§ DIRECTIONS FOR THIS TASK: As an exercise, transcribe the data below in full and exactly, omitting pictures.

━━━━━━━━━━━━━━━━━━━━

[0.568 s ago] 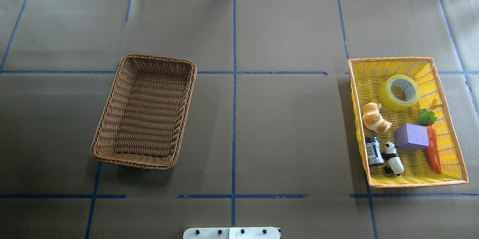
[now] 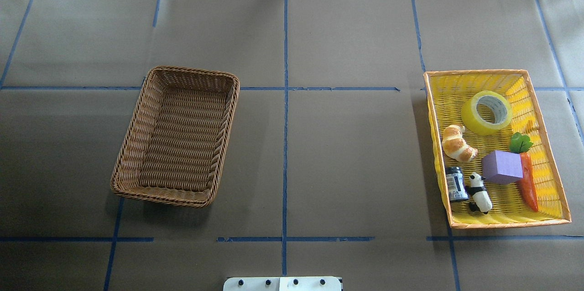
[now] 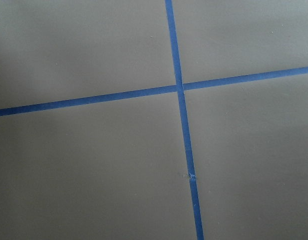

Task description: Move tape to another basket

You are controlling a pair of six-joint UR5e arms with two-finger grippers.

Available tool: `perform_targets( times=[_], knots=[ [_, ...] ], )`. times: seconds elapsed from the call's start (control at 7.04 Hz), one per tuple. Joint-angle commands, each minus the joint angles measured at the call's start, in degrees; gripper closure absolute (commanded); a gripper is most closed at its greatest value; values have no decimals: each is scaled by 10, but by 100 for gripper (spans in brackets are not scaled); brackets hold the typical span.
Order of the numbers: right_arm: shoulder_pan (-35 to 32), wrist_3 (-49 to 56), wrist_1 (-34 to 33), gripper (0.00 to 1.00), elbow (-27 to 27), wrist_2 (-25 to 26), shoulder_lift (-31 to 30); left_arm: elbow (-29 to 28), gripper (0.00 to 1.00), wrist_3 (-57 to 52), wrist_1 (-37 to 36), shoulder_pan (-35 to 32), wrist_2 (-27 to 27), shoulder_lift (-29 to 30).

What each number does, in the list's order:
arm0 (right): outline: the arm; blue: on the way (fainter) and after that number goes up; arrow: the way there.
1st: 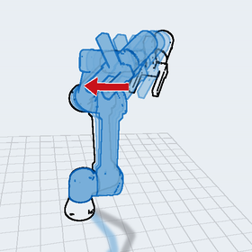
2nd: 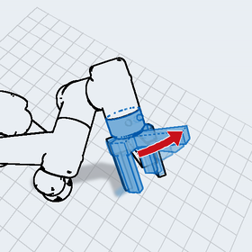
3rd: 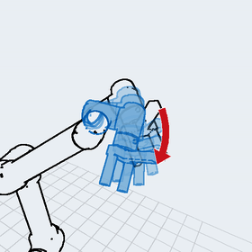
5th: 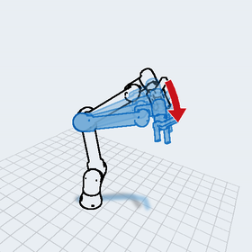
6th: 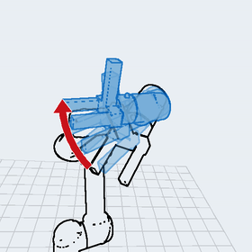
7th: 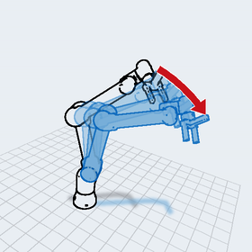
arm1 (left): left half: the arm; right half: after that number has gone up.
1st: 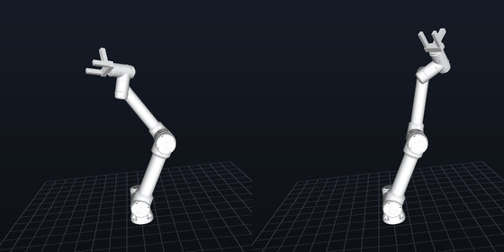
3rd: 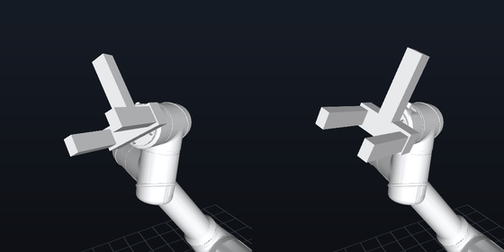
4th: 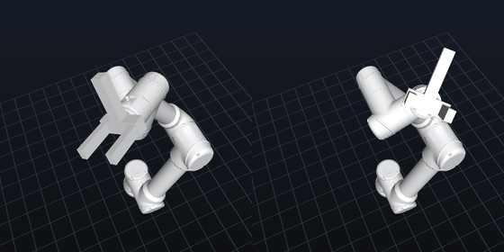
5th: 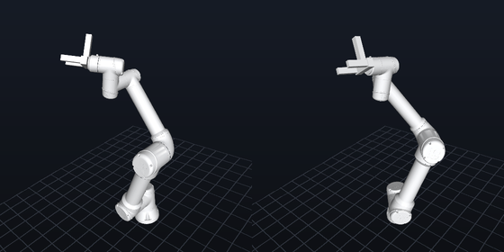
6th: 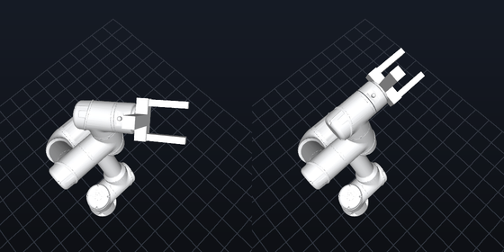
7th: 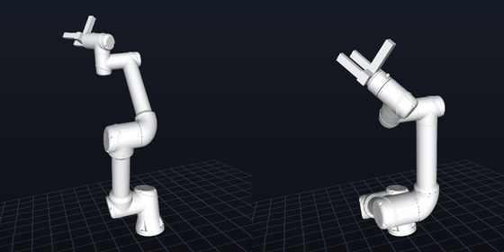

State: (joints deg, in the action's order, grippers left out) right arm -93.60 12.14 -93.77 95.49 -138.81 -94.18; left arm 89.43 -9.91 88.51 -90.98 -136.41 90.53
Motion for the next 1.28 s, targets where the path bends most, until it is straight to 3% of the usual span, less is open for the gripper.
perform_targets(
  times=[0.0, 0.71, 1.14],
  knots=[
    [0, 0, 0, 0, 0, -1, 0, 1, 0, 1, 0, 0, 0, 0],
    [1, -4, 1, 0, 15, -4, 14, 5, 0, 2, -1, 0, 0, 8],
    [58, -148, -1, 0, 58, -3, 64, 7, 0, 2, -1, 0, -1, 8]
  ],
)
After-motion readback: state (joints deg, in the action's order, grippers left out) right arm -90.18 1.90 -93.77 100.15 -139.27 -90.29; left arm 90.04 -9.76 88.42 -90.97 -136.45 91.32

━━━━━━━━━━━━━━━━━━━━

§ SOLVED EXERCISE:
[0.568 s ago] 
[now] 
[now] 

Task description: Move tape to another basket

You are controlling a pair of six-joint UR5e arms with two-finger grippers.

Available tool: `perform_targets( times=[_], knots=[ [_, ...] ], )`. times: seconds elapsed from the call's start (control at 7.04 Hz), one per tuple. Joint-angle commands, each minus the joint angles measured at the call's start, in degrees; gripper closure absolute (commanded); a gripper is most closed at its greatest value; values have no decimals: each is scaled by 10, but by 100 for gripper (spans in brackets are not scaled); brackets hold the typical span.
Order of the numbers: right_arm: shoulder_pan (-35 to 32), wrist_3 (-49 to 56), wrist_1 (-34 to 33), gripper (0.00 to 1.00), elbow (-27 to 27), wrist_2 (-25 to 26), shoulder_lift (-31 to 30); left_arm: elbow (-29 to 28), gripper (0.00 to 1.00), wrist_3 (-57 to 52), wrist_1 (-37 to 36), shoulder_pan (-35 to 32), wrist_2 (-27 to 27), shoulder_lift (-29 to 30).

What each number does, in the list's order:
arm0 (right): outline: the arm; blue: on the way (fainter) and after that number goes up; arrow: the way there.
1st: 
2nd: 
3rd: 
5th: 
6th: 
7th: 
arm1 (left): left half: the arm; right half: after that number has gone up.
1st: 
3rd: 
4th: 
5th: 
6th: 
7th: 

State: (joints deg, in the action's order, grippers left out) right arm -93.60 12.14 -93.77 95.49 -138.81 -94.18; left arm 89.43 -9.91 88.51 -90.98 -136.41 90.53
Motion for the next 1.28 s, targets where the path bends most, until it is straight to 3% of the usual span, less is open for the gripper.
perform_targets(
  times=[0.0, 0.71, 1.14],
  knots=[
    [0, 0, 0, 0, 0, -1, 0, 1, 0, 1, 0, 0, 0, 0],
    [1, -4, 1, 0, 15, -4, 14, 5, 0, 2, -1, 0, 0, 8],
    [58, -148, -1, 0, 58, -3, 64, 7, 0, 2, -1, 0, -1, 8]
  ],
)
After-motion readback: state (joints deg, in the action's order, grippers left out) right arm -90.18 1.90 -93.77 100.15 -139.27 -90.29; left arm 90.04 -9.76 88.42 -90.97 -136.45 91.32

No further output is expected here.